Activity — Could you retype the whole listing word for word and drop the images?

Given information —

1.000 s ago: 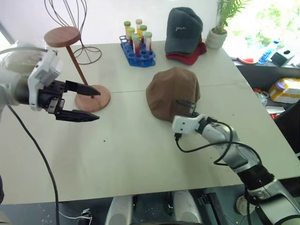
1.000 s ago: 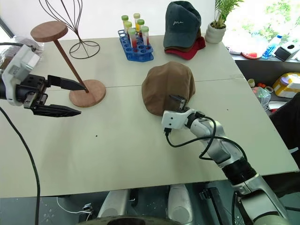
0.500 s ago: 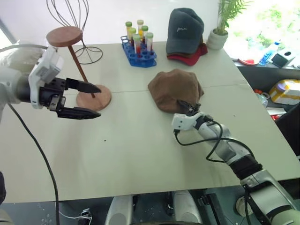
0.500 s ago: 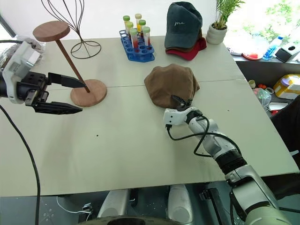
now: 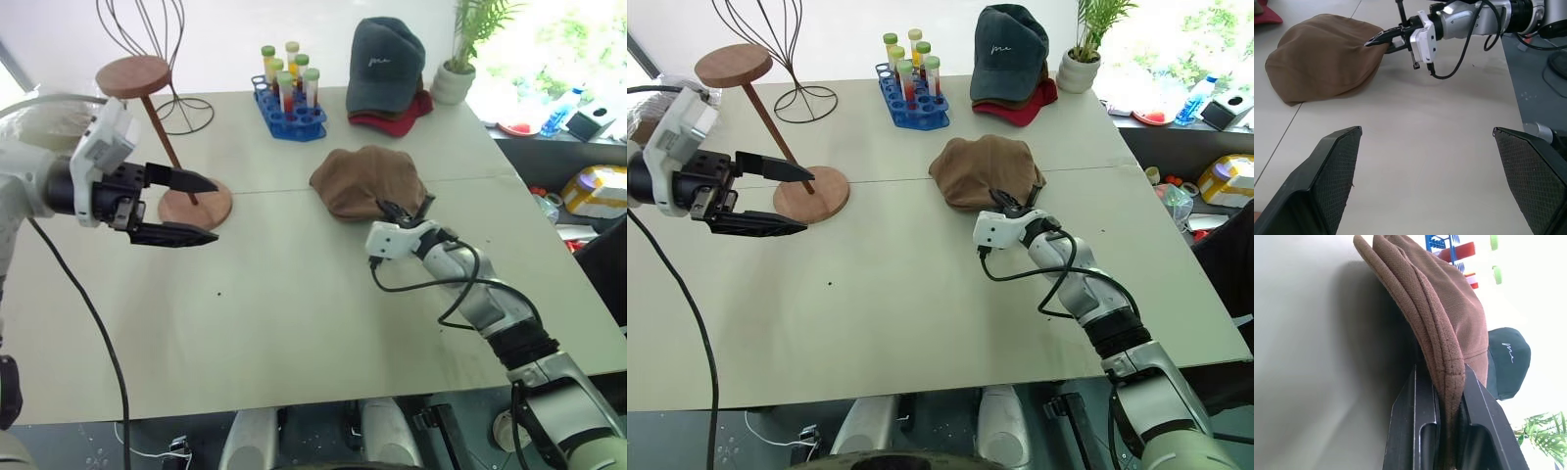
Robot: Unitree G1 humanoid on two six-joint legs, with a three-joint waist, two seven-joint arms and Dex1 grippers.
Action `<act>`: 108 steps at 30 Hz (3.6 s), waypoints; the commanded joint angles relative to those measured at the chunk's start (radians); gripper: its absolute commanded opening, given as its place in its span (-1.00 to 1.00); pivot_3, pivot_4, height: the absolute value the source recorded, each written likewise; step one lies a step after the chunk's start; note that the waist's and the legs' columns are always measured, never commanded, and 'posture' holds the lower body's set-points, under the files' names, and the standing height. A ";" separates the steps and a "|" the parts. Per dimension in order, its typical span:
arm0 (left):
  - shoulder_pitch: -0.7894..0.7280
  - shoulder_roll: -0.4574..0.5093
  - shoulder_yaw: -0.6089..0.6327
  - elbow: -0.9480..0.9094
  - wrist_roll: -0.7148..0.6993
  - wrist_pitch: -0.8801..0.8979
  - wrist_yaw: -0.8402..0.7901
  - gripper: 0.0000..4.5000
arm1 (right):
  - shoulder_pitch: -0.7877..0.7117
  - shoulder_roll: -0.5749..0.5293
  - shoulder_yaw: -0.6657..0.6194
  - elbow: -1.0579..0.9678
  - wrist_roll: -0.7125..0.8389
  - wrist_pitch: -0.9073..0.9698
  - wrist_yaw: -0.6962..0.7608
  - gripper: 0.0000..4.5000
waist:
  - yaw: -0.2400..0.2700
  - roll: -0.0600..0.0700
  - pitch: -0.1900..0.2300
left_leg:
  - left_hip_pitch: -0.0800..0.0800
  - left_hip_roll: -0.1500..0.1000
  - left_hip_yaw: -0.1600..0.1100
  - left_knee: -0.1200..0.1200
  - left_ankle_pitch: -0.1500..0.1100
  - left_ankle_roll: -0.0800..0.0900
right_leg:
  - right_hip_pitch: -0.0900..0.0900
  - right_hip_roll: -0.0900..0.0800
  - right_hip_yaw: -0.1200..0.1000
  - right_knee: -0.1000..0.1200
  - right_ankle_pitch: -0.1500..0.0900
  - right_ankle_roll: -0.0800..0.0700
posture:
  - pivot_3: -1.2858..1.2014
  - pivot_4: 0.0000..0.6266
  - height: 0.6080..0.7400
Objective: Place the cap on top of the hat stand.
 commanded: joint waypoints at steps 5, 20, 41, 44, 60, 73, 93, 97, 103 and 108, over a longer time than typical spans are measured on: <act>0.129 0.038 0.265 -0.076 -0.096 0.095 0.111 1.00 | -0.229 -0.048 -0.116 -0.111 0.125 -0.016 0.137 -0.98 | -0.008 0.000 0.001 | 0.000 0.001 0.000 -0.001 0.000 0.000 | -0.001 0.001 0.000 0.000 0.000 0.000 | 0.03 -0.52 0.82; 0.443 0.118 0.659 -0.084 -0.066 0.110 0.191 1.00 | -0.916 0.201 0.003 0.216 0.143 0.041 0.332 -0.98 | -0.030 0.001 0.002 | 0.001 0.003 0.001 -0.005 0.000 -0.001 | -0.004 0.002 0.001 0.001 0.001 -0.002 | 0.03 -0.52 0.82; 0.518 0.203 0.813 0.055 -0.038 0.112 0.167 1.00 | -1.248 0.552 0.007 0.675 0.261 -0.257 0.237 -0.98 | -0.037 -0.001 0.001 | 0.001 0.009 0.003 -0.020 0.008 -0.013 | -0.014 0.008 0.001 0.002 0.003 -0.005 | 0.03 -0.52 0.82; 0.528 0.190 0.826 0.031 -0.039 0.120 0.172 1.00 | -1.271 0.591 0.006 0.739 0.264 -0.289 0.204 -0.98 | -0.040 -0.001 0.001 | 0.001 0.009 0.003 -0.020 0.008 -0.014 | -0.014 0.008 0.001 0.002 0.003 -0.006 | 0.03 -0.52 0.82; 0.573 0.156 0.897 -0.064 -0.068 0.183 0.205 1.00 | -1.339 0.732 0.037 1.014 0.182 -0.352 -0.069 -0.98 | -0.056 -0.005 0.001 | 0.001 0.011 0.002 -0.023 0.009 -0.017 | -0.016 0.010 0.001 0.002 0.002 -0.009 | 0.03 -0.52 0.82; 0.581 0.205 0.972 0.051 -0.031 0.200 0.171 1.00 | -1.117 0.739 0.117 0.912 0.138 -0.422 0.045 -0.98 | -0.055 -0.009 -0.001 | 0.002 0.011 0.002 -0.023 0.009 -0.017 | -0.015 0.011 0.001 0.003 0.002 -0.009 | 0.03 -0.52 0.82; 0.536 0.237 1.010 0.136 -0.033 0.215 0.185 1.00 | -1.078 0.708 0.112 0.887 0.139 -0.378 0.107 -0.19 | -0.055 -0.011 -0.001 | 0.002 0.014 0.001 -0.024 0.009 -0.018 | -0.015 0.014 0.001 0.003 0.002 -0.010 | 0.03 -0.52 0.82; 0.534 0.236 0.993 0.123 -0.039 0.214 0.183 1.00 | -1.059 0.697 0.117 0.864 0.137 -0.380 0.128 0.18 | -0.054 -0.011 -0.001 | 0.002 0.014 0.001 -0.024 0.009 -0.019 | -0.015 0.014 0.001 0.003 0.002 -0.010 | 0.03 -0.52 0.82; 0.529 0.244 0.957 0.110 -0.046 0.205 0.168 1.00 | -0.966 0.638 0.112 0.715 0.161 -0.388 0.217 0.18 | -0.053 -0.011 -0.001 | 0.002 0.014 0.001 -0.023 0.009 -0.019 | -0.014 0.014 0.001 0.003 0.003 -0.010 | 0.03 -0.52 0.82; 0.497 0.248 0.907 0.099 -0.063 0.201 0.170 1.00 | -0.812 0.510 0.093 0.460 0.237 -0.394 0.374 0.18 | -0.051 -0.012 -0.002 | 0.002 0.014 0.001 -0.023 0.009 -0.019 | -0.014 0.014 0.001 0.003 0.003 -0.009 | 0.03 -0.52 0.82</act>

The completed task —
1.000 s ago: 
1.000 s ago: 
0.500 s ago: 
0.500 s ago: 
now: 
Robot: Unitree G1 humanoid on two six-joint legs, with a three-joint waist, two seven-joint arms and Dex1 grippers.
Action `<act>`: 108 steps at 30 Hz (3.6 s), waypoints; the commanded joint angles relative to those measured at the chunk's start (radians); gripper: its absolute commanded opening, given as its place in its span (-1.00 to 1.00); pivot_3, pivot_4, height: the absolute value the source recorded, each written likewise; step one lies a step after the chunk's start; note that the waist's and the legs' columns are always measured, never commanded, and 'posture' holds the lower body's set-points, under the files' names, and the standing height. A ";" separates the steps and a "|" the parts. Per dimension in order, its typical span:
arm0 (left):
  - shoulder_pitch: -0.7894..0.7280
  - shoulder_roll: -0.4574..0.5093
  - shoulder_yaw: -0.6089..0.6327
  - elbow: -0.9480..0.9094
  - wrist_roll: -0.7148..0.6993
  - wrist_pitch: -0.8801..0.8979
  - wrist_yaw: -0.8402..0.7901
  - gripper: 0.0000..4.5000
arm1 (right):
  - shoulder_pitch: -0.7877..0.7117
  - shoulder_roll: -0.5749..0.5293
  - shoulder_yaw: -0.6657..0.6194
  - elbow: -1.0579..0.9678
  - wrist_roll: -0.7125..0.8389
  - wrist_pitch: -0.9073..0.9698
  - wrist_yaw: -0.6962..0.7608
  - gripper: 0.0000..4.5000
waist:
  - yaw: -0.2400..0.2700
  - roll: -0.0600..0.0700
  - pitch: -0.1900..0.2300
left_leg:
  - left_hip_pitch: -0.0800..0.0800
  - left_hip_roll: -0.1500..0.1000
  - left_hip_yaw: -0.1600..0.1100
  - left_knee: -0.1200..0.1200
  - left_ankle_pitch: -0.1500..0.1100
  - left_ankle_roll: -0.0800..0.0900
right_leg:
  - right_hip_pitch: -0.0900..0.0900
  - right_hip_roll: -0.0900..0.0800
  - right_hip_yaw: -0.1200..0.1000
  - right_knee: -0.1000..0.1200
  - right_ankle_pitch: -0.1500..0.0900
  - right_ankle_roll: -0.0800..0.0700
posture:
  - pivot_3: -1.2858..1.2014
  - pivot_4: 0.0000..0.6266
  - height: 0.6080..0.7400
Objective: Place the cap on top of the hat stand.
 commanded: joint waypoints at steps 5, 20, 41, 44, 60, 73, 93, 97, 103 and 108, over a longer time than typical spans are measured on: <act>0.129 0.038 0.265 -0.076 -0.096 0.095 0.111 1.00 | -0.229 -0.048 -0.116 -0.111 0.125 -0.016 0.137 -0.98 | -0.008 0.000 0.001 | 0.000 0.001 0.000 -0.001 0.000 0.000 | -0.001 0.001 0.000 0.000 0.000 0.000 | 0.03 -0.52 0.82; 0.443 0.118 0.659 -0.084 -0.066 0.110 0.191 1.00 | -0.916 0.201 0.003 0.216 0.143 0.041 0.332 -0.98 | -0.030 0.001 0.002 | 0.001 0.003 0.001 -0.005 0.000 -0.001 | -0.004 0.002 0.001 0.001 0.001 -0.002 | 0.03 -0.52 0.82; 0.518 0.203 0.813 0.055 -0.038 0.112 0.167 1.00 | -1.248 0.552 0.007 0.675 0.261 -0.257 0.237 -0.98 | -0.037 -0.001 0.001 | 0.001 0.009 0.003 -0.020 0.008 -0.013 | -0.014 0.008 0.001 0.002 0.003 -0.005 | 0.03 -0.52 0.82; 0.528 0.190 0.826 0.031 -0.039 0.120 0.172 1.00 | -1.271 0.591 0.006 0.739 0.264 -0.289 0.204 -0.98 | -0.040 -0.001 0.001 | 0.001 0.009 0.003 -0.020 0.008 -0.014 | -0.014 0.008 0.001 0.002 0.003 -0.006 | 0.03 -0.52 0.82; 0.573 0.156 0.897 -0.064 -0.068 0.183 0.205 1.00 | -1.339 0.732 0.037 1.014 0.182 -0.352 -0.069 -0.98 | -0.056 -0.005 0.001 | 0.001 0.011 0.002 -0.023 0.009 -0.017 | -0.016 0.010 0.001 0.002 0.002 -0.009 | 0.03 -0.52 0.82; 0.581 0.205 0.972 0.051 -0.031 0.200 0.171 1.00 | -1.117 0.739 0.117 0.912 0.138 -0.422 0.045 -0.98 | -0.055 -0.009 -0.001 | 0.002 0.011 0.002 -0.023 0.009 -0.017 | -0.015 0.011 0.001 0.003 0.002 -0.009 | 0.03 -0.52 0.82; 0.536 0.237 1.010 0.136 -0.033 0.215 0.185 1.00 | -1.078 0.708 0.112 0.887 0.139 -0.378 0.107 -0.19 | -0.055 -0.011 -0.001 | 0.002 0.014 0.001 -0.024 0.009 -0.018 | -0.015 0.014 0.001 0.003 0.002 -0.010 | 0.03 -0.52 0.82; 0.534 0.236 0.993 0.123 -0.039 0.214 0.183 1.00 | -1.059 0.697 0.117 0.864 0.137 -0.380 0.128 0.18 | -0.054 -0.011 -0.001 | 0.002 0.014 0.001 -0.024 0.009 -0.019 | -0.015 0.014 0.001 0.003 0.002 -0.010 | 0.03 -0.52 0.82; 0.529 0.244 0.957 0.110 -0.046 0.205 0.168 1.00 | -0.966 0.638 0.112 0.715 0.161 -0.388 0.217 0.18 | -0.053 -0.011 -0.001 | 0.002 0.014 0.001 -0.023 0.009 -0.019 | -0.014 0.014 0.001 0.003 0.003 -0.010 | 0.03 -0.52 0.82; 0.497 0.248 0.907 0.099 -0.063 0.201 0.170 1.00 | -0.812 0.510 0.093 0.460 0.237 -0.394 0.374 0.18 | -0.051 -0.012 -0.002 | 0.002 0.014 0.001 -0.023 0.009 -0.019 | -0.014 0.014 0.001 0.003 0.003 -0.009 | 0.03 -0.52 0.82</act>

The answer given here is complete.